On Angles in Higher Order Brillouin Tessellations and Related Tilings in the Plane
Herbert Edelsbrunner, Alexey Garber, Mohadese Ghafari, Teresa Heiss, Morteza Saghafian
TL;DR
The paper develops a unified framework for angles in higher-order planar tilings by establishing monotonicity of extreme angles across order‑$k$ Delaunay, Iglesias, and Brillouin mosaics for locally finite, coarsely dense, and generic point sets, extending Sibson’s angle-maximization concepts. It leverages orthogonal duality, weighted point constructions, and the k‑order Voronoi/Brillouin/Igles mosaics to prove that $\alpha(M_k(A))\ge\alpha(M_{k+1}(A))$ for $M\in\{\mathrm{Del},\mathrm{Igl},\mathrm Bri\}$ and that the corresponding $\omega$ inequalities hold for $M\in\{\mathrm{Vor},\mathrm Bri,\mathrm Igl\}$, with certain non-generic cases clarified.

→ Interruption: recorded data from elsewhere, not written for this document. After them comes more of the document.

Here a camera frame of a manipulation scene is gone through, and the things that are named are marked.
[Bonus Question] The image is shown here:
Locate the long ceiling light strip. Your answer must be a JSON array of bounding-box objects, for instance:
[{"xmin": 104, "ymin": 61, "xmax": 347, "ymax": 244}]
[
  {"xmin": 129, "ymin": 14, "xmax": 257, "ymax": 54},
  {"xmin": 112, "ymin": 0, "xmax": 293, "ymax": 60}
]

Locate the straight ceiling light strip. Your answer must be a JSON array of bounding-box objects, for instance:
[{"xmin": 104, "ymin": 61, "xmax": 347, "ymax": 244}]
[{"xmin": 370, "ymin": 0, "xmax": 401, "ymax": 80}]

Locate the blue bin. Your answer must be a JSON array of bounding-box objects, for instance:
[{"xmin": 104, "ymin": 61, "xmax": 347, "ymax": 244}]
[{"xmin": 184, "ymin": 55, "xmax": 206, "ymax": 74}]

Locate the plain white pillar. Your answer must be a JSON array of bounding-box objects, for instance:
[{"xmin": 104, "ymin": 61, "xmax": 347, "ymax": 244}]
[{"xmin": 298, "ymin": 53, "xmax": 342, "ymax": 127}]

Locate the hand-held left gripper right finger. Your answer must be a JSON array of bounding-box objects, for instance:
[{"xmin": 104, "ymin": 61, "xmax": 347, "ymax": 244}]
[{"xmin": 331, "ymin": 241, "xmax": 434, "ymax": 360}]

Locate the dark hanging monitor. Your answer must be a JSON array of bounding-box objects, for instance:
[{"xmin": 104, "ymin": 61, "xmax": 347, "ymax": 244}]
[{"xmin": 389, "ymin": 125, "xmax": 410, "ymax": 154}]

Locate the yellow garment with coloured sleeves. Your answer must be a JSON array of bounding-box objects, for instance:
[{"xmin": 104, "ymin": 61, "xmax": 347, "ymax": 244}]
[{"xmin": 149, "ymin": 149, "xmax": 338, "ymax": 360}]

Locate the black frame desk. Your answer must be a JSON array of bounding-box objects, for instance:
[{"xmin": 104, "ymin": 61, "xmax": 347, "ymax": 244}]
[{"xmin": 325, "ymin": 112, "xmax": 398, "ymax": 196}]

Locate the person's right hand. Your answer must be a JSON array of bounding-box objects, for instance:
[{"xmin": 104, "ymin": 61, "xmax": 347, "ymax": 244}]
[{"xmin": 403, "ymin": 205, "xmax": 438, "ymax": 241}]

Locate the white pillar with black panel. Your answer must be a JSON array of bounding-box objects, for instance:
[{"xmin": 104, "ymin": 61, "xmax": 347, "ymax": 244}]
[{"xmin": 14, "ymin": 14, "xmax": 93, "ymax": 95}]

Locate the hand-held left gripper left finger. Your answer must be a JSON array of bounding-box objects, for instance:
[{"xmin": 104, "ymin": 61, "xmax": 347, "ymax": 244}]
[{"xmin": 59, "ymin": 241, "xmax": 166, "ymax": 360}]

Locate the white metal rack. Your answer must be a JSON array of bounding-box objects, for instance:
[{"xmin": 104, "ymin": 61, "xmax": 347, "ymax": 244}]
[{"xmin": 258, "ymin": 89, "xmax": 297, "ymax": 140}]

For stationary Poisson point processes, the angle distributions are independent of the order and are given by Miles’ formula for the Del/Delaunay case, with the Brillouin and Iglesias mosaics sharing the same distributions through duality; the average distribution is concave and governed by $h(t)=\tfrac{2}{3}[(\pi-2t)\cos t+2\sin t]\sin t$. The results are corroborated by computational experiments showing monotone behavior in Brillouin tilings and order-invariant angle distributions, suggesting broad relevance to stochastic geometry and materials science where higher-order Brillouin zones arise.
Abstract
For a locally finite set in $\mathbb{R}^2$, the order-$k$ Brillouin tessellations form an infinite sequence of convex face-to-face tilings of the plane. If the set is coarsely dense and generic, then the corresponding infinite sequences of minimum and maximum angles are both monotonic in $k$. As an example, a stationary Poisson point process in $\mathbb{R}^2$ is locally finite, coarsely dense, and generic with probability one. For such a set, the distribution of angles in the Voronoi tessellations, Delaunay mosaics, and Brillouin tessellations are independent of the order and can be derived from the formula for angles in order-$1$ Delaunay mosaics given by Miles in 1970.